Members of the German Social Democratic Party voted in favor of a European Union trade agreement with Canada this week, handing their leader, Sigmar Gabriel, a much-needed victory.
The far left and youth wing of the party had risen in opposition to the pact, which was seen as a template for a similar trade deal with the United States.
Gabriel, who also serves as Germany’s economy minister, disputed that and said trade talks with the United States have “de facto failed, even though nobody is really admitting it.”
Leeway
I argued here last month that Gabriel was sacrificing the possibility of a trade agreement with the Americans in order to save the deal with the Canadians.
It appears he made the right bet.
The EU agreement with Canada has already been negotiated and is only pending ratification by its 28 member states.
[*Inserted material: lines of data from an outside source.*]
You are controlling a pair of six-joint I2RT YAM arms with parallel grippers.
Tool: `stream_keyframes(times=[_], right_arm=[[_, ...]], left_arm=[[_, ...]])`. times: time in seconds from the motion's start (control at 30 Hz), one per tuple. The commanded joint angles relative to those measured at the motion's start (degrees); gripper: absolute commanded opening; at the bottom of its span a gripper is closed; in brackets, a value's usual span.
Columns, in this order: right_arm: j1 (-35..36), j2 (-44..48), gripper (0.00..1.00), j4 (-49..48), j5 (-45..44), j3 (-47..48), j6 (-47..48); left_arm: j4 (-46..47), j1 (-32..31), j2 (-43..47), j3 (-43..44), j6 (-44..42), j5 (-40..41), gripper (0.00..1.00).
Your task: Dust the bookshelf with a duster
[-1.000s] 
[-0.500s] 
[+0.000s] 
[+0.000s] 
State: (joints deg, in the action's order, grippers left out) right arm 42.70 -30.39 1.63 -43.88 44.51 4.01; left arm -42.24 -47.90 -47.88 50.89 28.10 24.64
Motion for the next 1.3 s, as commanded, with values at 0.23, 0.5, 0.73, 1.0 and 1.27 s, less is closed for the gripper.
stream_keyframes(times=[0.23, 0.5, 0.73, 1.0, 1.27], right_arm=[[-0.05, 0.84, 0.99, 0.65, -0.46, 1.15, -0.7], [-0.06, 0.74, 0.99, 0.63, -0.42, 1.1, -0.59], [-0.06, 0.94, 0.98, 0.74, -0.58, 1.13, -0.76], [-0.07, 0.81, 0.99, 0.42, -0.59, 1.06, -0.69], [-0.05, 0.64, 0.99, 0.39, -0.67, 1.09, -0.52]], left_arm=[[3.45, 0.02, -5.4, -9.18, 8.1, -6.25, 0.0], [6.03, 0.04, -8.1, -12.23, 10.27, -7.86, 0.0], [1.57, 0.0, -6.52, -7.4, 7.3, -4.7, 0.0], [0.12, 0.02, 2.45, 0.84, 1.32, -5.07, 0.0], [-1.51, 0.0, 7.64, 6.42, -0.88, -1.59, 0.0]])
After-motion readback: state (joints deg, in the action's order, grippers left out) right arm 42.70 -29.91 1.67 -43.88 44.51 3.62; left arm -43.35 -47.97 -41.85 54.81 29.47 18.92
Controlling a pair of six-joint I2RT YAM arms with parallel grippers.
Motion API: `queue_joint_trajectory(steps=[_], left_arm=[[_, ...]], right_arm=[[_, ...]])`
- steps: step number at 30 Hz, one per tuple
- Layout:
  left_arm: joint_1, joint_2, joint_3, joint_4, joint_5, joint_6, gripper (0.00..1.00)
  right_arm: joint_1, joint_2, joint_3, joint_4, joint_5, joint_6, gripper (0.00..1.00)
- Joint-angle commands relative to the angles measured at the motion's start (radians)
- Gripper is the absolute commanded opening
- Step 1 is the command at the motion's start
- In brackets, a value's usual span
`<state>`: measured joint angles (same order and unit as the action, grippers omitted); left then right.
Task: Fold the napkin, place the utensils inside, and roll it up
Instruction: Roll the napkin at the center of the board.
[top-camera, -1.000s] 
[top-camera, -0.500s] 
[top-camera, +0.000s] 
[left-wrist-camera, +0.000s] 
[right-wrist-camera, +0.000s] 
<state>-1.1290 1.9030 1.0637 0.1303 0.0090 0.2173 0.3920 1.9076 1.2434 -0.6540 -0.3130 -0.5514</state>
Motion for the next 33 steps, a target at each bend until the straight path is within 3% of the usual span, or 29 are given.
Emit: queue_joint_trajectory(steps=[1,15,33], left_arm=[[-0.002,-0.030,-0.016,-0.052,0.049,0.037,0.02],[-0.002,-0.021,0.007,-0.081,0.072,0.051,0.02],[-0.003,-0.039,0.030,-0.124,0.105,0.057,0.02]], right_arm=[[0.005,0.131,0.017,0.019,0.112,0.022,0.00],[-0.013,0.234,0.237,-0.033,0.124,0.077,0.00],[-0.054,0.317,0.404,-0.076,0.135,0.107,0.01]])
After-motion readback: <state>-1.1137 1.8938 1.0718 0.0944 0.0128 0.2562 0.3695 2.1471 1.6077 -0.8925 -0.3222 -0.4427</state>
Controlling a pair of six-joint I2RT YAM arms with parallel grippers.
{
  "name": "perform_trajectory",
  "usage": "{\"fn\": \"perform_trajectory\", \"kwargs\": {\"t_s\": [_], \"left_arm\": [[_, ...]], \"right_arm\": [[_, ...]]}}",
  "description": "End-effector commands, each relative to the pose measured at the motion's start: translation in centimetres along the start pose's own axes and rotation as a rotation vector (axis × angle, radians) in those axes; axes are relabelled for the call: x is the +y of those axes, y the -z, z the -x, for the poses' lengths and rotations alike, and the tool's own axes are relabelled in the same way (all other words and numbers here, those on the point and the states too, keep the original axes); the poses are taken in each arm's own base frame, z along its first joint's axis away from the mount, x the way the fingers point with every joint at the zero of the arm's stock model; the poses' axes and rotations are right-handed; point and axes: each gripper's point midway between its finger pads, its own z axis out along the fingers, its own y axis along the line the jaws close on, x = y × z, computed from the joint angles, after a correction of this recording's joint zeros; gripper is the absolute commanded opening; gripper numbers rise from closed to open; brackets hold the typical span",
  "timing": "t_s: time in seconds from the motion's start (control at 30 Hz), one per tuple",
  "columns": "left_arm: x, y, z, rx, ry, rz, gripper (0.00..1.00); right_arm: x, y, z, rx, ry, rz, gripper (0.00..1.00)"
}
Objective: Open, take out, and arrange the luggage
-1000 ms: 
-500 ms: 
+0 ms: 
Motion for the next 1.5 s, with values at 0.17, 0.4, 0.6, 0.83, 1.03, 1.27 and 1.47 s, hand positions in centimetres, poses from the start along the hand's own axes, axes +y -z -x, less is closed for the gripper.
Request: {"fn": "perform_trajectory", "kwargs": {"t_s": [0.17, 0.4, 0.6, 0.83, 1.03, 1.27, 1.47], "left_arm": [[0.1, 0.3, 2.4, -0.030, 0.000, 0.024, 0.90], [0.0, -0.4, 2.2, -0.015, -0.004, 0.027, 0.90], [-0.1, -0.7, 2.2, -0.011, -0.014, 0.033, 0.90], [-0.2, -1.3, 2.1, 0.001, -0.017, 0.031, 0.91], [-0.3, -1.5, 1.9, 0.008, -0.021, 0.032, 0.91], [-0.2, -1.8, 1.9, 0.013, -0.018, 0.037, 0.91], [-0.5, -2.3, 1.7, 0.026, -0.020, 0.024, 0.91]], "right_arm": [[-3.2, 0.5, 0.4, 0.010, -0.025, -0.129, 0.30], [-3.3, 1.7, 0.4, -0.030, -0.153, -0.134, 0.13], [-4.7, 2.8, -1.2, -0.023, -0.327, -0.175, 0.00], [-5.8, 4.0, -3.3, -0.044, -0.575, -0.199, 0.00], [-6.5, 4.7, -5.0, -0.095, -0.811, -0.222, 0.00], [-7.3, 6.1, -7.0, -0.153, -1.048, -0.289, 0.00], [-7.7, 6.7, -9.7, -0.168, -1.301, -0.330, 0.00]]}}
The proposed trade and investment partnership with the United States, by contrast, looks increasingly unlikely to materialize. Opposition to the treaty is mounting on both sides of the Atlantic.
Trade fears
Gabriel has criticized an American unwillingness to open up public tenders to European companies, but much of the public opposition centers on how the treaty proposes to settle disputes between corporations and governments.
Anti-globalists believe it would give firms the power to weaken European labor and food safety regulations.
Such fears are overblown, but polls show that around 70 percent of Germans share these concerns.